# ASSIGNMENT
Restate word for word every line from the top of the data below down through the line that holds "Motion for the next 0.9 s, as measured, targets".

┌─ DATA SUPPLIED

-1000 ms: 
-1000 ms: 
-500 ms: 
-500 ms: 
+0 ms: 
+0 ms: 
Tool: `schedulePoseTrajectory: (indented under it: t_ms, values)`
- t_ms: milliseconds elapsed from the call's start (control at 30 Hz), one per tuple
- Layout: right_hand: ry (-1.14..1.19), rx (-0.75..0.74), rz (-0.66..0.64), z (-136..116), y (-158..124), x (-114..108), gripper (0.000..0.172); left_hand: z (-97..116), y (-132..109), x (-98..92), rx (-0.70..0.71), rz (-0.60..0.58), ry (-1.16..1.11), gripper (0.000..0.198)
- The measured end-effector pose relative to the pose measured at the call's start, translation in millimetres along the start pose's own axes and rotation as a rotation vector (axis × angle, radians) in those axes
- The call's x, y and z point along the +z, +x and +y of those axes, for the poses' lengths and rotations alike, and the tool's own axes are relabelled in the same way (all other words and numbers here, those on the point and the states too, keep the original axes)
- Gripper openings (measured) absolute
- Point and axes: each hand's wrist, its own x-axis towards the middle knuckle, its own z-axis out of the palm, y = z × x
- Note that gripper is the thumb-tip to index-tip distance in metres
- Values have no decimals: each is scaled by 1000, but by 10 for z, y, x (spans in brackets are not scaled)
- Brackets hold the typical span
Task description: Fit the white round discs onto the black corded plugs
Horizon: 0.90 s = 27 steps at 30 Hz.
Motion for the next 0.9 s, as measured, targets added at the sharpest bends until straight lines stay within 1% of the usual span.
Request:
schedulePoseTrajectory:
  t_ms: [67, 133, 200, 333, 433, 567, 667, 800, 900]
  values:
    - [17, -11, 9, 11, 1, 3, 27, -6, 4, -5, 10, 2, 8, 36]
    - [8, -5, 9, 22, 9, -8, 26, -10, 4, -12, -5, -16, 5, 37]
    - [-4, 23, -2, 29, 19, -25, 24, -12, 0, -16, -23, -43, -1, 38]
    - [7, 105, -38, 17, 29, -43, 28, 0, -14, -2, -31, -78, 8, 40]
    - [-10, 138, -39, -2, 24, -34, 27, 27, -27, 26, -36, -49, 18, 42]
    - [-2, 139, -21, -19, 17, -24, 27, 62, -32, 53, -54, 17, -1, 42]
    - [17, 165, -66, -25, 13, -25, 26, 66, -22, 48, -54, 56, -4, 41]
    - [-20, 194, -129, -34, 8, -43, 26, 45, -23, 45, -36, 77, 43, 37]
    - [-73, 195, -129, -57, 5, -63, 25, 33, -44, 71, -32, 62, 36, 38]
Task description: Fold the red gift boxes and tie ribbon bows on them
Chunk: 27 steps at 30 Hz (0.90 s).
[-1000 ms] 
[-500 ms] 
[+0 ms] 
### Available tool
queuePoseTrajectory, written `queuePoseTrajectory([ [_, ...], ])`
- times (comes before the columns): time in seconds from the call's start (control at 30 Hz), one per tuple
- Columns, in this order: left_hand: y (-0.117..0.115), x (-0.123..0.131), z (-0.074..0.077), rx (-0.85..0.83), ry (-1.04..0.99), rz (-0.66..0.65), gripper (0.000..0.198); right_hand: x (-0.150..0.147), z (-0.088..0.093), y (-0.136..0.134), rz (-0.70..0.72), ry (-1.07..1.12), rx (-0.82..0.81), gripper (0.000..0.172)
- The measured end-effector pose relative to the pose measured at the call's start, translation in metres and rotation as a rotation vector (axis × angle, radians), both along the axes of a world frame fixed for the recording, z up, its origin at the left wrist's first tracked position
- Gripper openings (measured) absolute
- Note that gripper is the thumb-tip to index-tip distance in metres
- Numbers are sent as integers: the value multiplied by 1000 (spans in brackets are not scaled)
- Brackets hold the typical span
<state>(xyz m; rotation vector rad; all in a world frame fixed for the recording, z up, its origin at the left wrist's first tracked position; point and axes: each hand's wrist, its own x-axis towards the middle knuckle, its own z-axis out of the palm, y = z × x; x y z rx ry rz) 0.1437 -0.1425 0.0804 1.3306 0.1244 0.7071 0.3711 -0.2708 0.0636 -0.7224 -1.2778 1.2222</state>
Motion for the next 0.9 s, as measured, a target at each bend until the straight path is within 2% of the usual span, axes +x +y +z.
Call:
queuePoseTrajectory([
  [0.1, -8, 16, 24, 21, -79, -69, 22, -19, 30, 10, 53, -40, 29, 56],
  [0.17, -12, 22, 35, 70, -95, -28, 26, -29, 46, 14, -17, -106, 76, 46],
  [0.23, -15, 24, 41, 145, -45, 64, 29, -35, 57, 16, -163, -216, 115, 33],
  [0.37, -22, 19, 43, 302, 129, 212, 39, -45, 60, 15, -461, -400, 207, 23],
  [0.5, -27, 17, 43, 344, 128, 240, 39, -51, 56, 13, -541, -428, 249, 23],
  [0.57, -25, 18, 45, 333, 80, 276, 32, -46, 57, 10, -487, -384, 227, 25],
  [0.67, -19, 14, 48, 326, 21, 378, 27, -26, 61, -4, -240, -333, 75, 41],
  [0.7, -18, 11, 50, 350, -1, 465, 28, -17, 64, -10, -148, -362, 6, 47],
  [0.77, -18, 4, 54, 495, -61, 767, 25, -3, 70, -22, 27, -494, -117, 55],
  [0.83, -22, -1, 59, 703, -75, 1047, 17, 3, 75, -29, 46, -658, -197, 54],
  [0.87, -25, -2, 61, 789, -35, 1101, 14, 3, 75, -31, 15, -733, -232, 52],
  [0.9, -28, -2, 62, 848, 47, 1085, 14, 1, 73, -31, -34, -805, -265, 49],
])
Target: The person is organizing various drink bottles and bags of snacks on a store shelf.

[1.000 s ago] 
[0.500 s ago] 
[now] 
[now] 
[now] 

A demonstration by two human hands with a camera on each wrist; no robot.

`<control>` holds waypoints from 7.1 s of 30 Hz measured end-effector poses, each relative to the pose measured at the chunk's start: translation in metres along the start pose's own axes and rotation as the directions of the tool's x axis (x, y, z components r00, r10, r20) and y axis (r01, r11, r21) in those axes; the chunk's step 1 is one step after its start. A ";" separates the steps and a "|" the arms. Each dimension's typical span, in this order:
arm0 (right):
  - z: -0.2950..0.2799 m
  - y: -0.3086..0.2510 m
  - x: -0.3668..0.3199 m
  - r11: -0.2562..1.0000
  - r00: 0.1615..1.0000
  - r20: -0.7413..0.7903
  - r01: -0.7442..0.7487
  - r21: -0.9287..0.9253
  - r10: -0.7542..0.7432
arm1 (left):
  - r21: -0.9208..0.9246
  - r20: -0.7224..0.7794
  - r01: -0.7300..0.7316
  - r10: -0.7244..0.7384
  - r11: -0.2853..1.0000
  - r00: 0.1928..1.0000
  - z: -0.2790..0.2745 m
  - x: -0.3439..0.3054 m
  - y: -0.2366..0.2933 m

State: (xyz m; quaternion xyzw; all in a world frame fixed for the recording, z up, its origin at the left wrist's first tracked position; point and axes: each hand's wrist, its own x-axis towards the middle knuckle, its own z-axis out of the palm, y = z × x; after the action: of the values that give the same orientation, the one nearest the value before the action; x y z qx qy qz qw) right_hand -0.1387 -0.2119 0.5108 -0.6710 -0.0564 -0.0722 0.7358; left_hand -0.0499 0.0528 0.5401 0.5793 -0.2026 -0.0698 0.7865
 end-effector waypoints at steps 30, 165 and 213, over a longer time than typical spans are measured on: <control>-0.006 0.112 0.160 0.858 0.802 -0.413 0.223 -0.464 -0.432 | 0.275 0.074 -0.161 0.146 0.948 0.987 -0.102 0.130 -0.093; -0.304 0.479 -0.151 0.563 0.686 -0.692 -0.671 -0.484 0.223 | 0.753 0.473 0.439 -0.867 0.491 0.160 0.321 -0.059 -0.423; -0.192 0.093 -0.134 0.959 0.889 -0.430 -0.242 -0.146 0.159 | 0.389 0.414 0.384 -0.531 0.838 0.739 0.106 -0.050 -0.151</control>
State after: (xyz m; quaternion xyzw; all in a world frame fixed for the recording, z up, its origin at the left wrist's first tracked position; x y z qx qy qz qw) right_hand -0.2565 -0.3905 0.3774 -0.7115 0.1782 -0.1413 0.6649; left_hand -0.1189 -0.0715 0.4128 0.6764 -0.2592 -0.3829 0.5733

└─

# SOLVED PROBLEM
-1000 ms: 
-1000 ms: 
-500 ms: 
-500 ms: 
+0 ms: 
+0 ms: 
Tool: `schedulePoseTrajectory: (indented under it: t_ms, values)`
- t_ms: milliseconds elapsed from the call's start (control at 30 Hz), one per tuple
- Layout: right_hand: ry (-1.14..1.19), rx (-0.75..0.74), rz (-0.66..0.64), z (-136..116), y (-158..124), x (-114..108), gripper (0.000..0.172); left_hand: z (-97..116), y (-132..109), x (-98..92), rx (-0.70..0.71), rz (-0.60..0.58), ry (-1.16..1.11), gripper (0.000..0.198)
- The measured end-effector pose relative to the pose measured at the call's start, translation in millimetres along the start pose's own axes and rotation as a rotation vector (axis × angle, radians) in those axes
- The call's x, y and z point along the +z, +x and +y of those axes, for the poses' lengths and rotations alike, and the tool's own axes are relabelled in the same way (all other words and numbers here, those on the point and the states too, keep the original axes)
- Gripper openings (measured) absolute
- Point and axes: each hand's wrist, its own x-axis towards the middle knuckle, its own z-axis out of the palm, y = z × x
- Note that gripper is the thumb-tip to index-tip distance in metres
- Values have no decimals: each is scaled by 1000, but by 10 for z, y, x (spans in brackets are not scaled)
- Brackets hold the typical span
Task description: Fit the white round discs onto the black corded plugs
Horizon: 0.90 s = 27 steps at 30 Hz.
Motion for the next 0.9 s, as measured, targets added at the sharpest bends until straight lines stay within 1% of the usual span.

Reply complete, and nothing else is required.